Mais la plus grande erreur que puissent commettre les hommes est de croire que l’amour ne réside que dans ces moments fugitifs qui, selon la magnifique expression de Bossuet, ressemblent, dans notre vie, à des clous semés sur une muraille : ils paraissent nombreux à l’œil ; mais qu’on les rassemble, ils tiendront dans la main19.
L’acception que donne Balzac à la formule de Bossuet confine au scabreux : le romancier ne considère ici que les jouissances sexuelles, alors que le futur évêque songeait aux rares et fugaces bonheurs de la vie procurés par les honneurs et la reconnaissance du monde. Le changement de registre contribue à la satire du mariage que veut faire Balzac, mais on s’explique mal, avec ce seul texte, ce qui autorise Balzac à réaliser un tel déplacement, du domaine de l’introspection à celui de la relation conjugale.
On retrouve l’expression quatre ans plus tard dans Eugénie Grandet, lorsque le narrateur insiste sur le malheur perpétuel de l’héroïne. Vouée, comme toutes les femmes, à souffrir plus que les hommes qui ont la ressource de pouvoir agir face au chagrin, Eugénie n’aura connu dans sa vie que quelques rares instants de bonheur.
Sentir, aimer, souffrir, se dévouer, sera toujours le texte de la vie des femmes. Eugénie devait être toute la femme, moins ce qui la console. Son bonheur, amassé comme les clous semés sur la muraille, suivant la sublime expression de Bossuet, ne devait pas un jour lui remplir le creux de la main.
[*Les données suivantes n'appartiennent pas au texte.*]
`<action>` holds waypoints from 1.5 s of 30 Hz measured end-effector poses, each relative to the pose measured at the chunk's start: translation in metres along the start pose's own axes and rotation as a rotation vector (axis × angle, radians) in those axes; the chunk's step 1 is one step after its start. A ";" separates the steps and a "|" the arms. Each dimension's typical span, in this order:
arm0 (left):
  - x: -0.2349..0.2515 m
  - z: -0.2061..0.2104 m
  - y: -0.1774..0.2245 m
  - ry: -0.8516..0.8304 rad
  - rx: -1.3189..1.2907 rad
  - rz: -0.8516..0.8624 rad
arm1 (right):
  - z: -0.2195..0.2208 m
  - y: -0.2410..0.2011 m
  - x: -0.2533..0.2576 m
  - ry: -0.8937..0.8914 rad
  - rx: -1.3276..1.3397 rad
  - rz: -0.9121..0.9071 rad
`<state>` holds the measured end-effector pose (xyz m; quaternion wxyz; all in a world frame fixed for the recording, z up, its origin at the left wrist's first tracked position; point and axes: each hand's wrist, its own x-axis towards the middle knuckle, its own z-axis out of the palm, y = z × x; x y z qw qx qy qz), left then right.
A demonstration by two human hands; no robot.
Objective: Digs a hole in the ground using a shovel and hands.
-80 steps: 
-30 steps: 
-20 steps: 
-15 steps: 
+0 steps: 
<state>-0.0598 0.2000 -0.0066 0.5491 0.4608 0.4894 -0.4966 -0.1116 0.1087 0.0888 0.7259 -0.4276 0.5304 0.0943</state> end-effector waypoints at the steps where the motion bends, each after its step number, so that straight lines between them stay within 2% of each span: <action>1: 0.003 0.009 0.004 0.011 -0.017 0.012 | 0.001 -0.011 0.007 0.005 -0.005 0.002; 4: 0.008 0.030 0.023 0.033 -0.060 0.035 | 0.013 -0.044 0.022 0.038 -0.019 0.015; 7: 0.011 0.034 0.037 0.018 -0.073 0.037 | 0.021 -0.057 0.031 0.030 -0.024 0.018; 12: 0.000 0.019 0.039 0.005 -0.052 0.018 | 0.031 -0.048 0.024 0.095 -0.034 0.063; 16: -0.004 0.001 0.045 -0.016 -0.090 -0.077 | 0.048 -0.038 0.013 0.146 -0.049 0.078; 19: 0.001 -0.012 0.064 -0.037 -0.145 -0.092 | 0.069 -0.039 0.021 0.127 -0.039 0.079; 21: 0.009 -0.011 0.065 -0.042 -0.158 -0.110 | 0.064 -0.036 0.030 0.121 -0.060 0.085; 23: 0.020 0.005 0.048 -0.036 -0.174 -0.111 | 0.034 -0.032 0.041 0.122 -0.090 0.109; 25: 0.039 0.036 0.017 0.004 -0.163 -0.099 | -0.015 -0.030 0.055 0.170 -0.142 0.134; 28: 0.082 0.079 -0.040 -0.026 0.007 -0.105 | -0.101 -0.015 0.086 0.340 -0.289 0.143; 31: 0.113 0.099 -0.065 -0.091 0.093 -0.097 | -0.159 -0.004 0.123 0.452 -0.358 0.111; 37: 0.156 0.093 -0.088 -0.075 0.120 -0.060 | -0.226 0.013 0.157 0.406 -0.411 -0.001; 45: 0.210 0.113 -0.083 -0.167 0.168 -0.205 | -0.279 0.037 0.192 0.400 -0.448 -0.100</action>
Les chagrins ne se font jamais attendre, et pour elle ils arrivèrent bientôt20.
Eugénie est une femme incomplète : elle connaît les souffrances de son sexe sans avoir connu en contrepartie le bonheur d’un amour charnel dont le souvenir pourrait être vécu comme une consolation. Même transfigurée par l’amour, Eugénie reste une image de la Vierge : « Avant la venue de son cousin, Eugénie pouvait être comparée à la Vierge avant la conception ; quand il fut parti, elle ressemblait à la Vierge mère : elle avait conçu l’amour21. » Le bonheur qu’elle a connu d’aimer son cousin Charles s’est évanoui avec la fuite du jeune homme ; il ne reste qu’une vision toute pessimiste de l’amour qui, vécu de manière incomplète, relativise également la valeur du maigre butin que constituent les quelques clous scellés dans la muraille. À nouveau, le bonheur que l’expression de Bossuet permet à Balzac d’évoquer est d’une nature différente de celui qui se donne à lire dans le texte classique.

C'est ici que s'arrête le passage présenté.